Prerequisites

Cluster, software, and hardware requirements for the DRA Driver for NVIDIA GPUs.

Tip: Most of these prerequisites can be installed and managed for you by the NVIDIA GPU Operator.

Requirement Version / Notes
Kubernetes v1.34.2 or later, with at least one node that has one or more NVIDIA GPUs.
DynamicResourceAllocation feature gate Enabled by default in Kubernetes v1.34+. On v1.32 and v1.33, enable it manually.
Helm v3.8 or later.
NVIDIA Driver v565 or later for GPU allocation. v570.158.01 or later if using ComputeDomains.
CDI Enabled in your container runtime. This is enabled by default in containerd 2.0+ and CRIO v1.27+. The DRA Driver uses CDI to expose GPUs to containers.
Node Feature Discovery (NFD) Labels GPU nodes in the cluster. The DRA Driver uses these labels to target the GPU kubelet plugin to the correct nodes.
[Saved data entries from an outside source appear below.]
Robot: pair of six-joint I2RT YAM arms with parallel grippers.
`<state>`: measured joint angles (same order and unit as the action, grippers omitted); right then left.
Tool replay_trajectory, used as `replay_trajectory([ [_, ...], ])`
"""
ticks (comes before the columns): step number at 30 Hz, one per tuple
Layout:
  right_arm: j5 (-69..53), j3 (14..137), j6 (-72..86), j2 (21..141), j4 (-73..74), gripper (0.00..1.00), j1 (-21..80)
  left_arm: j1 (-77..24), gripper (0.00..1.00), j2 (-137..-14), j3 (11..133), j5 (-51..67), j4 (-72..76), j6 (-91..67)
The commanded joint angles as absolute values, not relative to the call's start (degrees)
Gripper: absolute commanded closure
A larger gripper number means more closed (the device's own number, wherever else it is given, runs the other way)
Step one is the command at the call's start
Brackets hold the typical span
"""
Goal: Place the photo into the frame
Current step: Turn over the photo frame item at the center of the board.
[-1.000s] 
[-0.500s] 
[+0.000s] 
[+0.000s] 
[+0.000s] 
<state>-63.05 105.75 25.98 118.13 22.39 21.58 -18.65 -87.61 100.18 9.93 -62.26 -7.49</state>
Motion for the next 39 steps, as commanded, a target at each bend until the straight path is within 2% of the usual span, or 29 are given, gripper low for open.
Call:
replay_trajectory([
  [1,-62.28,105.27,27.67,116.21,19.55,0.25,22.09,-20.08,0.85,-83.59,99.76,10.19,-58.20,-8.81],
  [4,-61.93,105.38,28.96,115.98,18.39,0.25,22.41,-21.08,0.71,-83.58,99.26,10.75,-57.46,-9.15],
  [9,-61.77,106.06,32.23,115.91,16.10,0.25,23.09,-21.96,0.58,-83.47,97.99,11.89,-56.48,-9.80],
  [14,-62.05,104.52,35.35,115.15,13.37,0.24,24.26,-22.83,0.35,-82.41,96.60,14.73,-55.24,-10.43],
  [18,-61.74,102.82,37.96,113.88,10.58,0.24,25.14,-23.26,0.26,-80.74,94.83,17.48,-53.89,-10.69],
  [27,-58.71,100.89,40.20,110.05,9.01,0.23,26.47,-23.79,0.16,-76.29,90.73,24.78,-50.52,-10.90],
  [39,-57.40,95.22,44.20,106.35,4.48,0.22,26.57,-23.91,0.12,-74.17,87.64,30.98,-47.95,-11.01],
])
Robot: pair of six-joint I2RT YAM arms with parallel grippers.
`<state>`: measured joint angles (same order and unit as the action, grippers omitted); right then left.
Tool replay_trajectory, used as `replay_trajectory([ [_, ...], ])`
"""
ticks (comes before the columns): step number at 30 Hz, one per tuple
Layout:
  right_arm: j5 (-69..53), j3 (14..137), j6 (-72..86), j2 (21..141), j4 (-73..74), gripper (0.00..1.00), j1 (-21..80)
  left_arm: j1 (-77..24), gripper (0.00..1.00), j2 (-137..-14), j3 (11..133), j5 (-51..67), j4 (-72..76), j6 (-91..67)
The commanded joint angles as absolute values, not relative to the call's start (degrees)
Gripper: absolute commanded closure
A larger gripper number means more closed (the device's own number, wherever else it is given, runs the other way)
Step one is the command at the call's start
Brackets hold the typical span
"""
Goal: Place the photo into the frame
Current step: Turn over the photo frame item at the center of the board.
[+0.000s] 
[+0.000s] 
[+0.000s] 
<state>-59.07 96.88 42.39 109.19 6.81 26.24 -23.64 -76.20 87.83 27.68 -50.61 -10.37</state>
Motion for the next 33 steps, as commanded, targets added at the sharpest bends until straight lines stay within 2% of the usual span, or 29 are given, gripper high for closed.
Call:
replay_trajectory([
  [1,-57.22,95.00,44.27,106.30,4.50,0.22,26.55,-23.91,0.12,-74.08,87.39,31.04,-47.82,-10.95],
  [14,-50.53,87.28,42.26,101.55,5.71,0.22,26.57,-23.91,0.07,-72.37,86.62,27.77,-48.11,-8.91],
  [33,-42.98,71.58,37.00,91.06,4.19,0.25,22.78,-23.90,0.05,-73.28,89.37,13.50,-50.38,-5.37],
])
ComputeDomains additional prerequisites

If you plan to use ComputeDomains, you also need:

  • NVIDIA Driver v570.158.01 or later. The IMEXDaemonsWithDNSNames feature gate is enabled by default and requires this driver version. The ComputeDomain plugin will fail to start on older drivers unless IMEXDaemonsWithDNSNames is explicitly disabled.
  • Multi-Node NVLink (MNNVL) hardware. Nodes must be connected via NVLink fabric, such as GB200 NVL72 and similar systems.
  • GPU Feature Discovery (GFD) deployed via the GPU Operator. GFD generates the nvidia.com/gpu.clique node labels required by ComputeDomains.
  • On all GPU nodes where the nvidia-imex-* packages are installed, the nvidia-imex.service systemd unit must be disabled:
systemctl disable --now nvidia-imex.service && systemctl mask nvidia-imex.service

Install prerequisites with NVIDIA GPU Operator

The NVIDIA GPU Operator is a Kubernetes operator that automates the deployment and lifecycle management of all NVIDIA software components needed to provision and monitor GPUs in a cluster.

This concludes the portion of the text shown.